# WHAT IS EXPECTED
In the records that follow, find the line containing "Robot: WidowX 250" and the line containing "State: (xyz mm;", then transcribe both and every line between them exactly, omitting pictures.

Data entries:
══════════

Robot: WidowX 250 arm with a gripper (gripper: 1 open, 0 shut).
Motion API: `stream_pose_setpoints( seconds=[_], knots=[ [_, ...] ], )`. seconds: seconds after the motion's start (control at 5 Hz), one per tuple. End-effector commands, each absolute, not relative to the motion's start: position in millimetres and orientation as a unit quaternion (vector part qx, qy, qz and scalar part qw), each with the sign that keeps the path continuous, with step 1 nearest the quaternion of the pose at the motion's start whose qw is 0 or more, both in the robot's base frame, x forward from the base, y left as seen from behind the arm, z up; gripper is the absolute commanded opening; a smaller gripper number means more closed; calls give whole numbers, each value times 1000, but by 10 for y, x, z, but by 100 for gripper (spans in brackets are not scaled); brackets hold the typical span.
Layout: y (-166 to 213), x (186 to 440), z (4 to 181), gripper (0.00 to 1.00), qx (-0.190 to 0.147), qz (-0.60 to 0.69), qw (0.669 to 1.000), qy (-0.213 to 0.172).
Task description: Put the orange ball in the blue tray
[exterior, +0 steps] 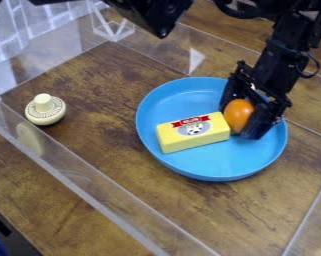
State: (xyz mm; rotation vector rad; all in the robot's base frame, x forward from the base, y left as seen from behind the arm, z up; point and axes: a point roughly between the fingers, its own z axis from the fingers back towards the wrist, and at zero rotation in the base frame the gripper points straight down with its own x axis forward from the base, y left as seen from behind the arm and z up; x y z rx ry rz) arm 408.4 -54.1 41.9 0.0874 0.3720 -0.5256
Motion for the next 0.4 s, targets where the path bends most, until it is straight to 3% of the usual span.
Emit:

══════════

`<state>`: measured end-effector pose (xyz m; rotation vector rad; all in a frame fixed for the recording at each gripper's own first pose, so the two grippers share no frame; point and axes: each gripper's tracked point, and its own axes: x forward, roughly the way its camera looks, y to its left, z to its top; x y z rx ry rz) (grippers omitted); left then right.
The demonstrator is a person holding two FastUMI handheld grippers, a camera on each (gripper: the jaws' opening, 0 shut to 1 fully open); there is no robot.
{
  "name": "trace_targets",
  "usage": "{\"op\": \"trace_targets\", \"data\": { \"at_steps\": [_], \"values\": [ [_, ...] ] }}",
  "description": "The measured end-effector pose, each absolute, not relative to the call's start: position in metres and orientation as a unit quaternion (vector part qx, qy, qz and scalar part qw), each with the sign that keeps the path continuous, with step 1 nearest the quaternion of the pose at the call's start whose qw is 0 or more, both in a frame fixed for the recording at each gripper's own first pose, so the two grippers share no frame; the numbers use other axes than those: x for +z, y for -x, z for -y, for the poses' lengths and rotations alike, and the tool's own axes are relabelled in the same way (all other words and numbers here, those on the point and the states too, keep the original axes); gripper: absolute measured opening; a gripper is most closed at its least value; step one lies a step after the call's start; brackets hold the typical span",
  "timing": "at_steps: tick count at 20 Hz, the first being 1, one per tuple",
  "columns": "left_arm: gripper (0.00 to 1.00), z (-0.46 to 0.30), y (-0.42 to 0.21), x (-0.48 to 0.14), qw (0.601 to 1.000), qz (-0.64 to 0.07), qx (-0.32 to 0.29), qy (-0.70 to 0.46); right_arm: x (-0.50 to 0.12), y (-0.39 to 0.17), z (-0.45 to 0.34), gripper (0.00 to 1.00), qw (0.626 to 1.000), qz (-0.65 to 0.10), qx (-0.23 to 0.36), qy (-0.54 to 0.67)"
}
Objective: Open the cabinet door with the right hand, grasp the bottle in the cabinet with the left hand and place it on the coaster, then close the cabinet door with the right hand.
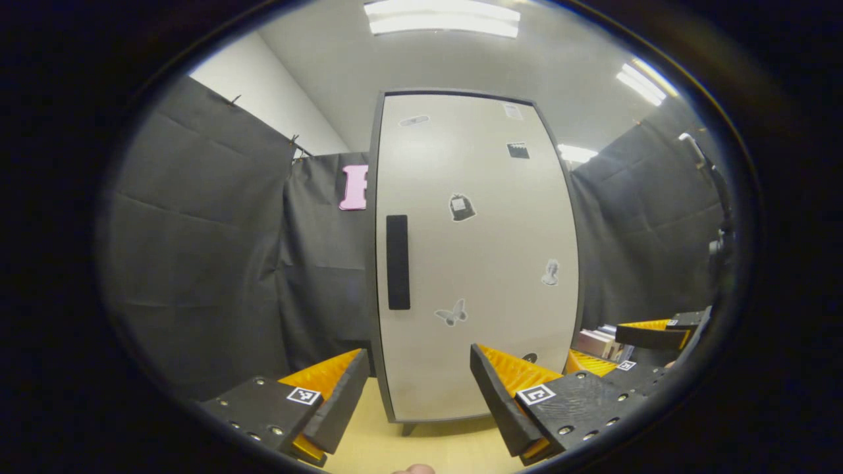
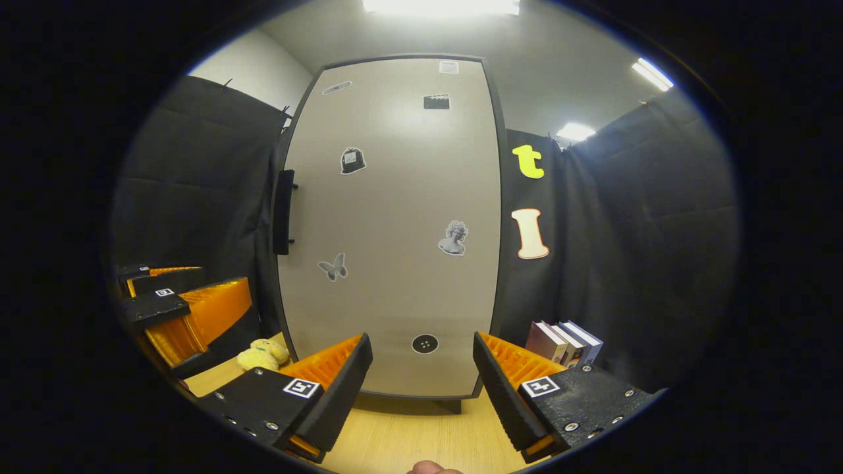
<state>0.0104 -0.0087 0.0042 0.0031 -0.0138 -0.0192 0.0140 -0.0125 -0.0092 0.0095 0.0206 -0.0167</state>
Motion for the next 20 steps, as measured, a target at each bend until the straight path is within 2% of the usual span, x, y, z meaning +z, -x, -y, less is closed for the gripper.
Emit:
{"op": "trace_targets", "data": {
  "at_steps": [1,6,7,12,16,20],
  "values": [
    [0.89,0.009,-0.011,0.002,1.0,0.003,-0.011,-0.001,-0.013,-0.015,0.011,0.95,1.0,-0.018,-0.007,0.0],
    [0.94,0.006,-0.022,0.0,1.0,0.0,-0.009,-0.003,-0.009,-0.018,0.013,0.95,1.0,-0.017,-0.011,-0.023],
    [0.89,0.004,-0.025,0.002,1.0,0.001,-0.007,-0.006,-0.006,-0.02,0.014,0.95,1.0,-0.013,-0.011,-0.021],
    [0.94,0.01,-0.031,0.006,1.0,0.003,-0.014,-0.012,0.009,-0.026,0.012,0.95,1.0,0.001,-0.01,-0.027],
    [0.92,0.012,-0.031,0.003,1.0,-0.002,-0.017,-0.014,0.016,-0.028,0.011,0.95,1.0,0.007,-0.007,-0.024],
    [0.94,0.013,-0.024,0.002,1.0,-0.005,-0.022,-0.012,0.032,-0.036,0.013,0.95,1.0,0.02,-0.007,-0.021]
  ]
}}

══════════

# OUTPUT FOR THIS EXERCISE
Robot: WidowX 250 arm with a gripper (gripper: 1 open, 0 shut).
Motion API: `stream_pose_setpoints( seconds=[_], knots=[ [_, ...] ], )`. seconds: seconds after the motion's start (control at 5 Hz), one per tuple. End-effector commands, each absolute, not relative to the motion's start: position in millimetres and orientation as a unit quaternion (vector part qx, qy, qz and scalar part qw), each with the sign that keeps the path continuous, with step 1 nearest the quaternion of the pose at the motion's start whose qw is 0 or more, both in the robot's base frame, x forward from the base, y left as seen from behind the arm, z up; gripper is the absolute commanded opening; a smaller gripper number means more closed; calls give whole numbers, each value times 1000, but by 10 for y, x, z, but by 100 for gripper (spans in brackets are not scaled); brackets hold the typical span.
Layout: y (-166 to 213), x (186 to 440), z (4 to 181), gripper (0.00 to 1.00), qx (-0.190 to 0.147), qz (-0.60 to 0.69), qw (0.669 to 1.000), qy (-0.213 to 0.172).
Task description: Put the orange ball in the blue tray
[exterior, +0 steps] 
State: (xyz mm; rotation vector rad; all in the robot's base frame, x forward from the base, y left as seen from behind the arm, z up; point and axes: a point roughly between the fingers, its own z axis from the fingers back towards the wrist, and at zero rotation in the base frame the gripper points straight down with its own x axis forward from the base, y left as seen from behind the arm and z up; x y z rx ry rz) arm 408.4 -54.1 41.9 0.0874 0.3720 -0.5256

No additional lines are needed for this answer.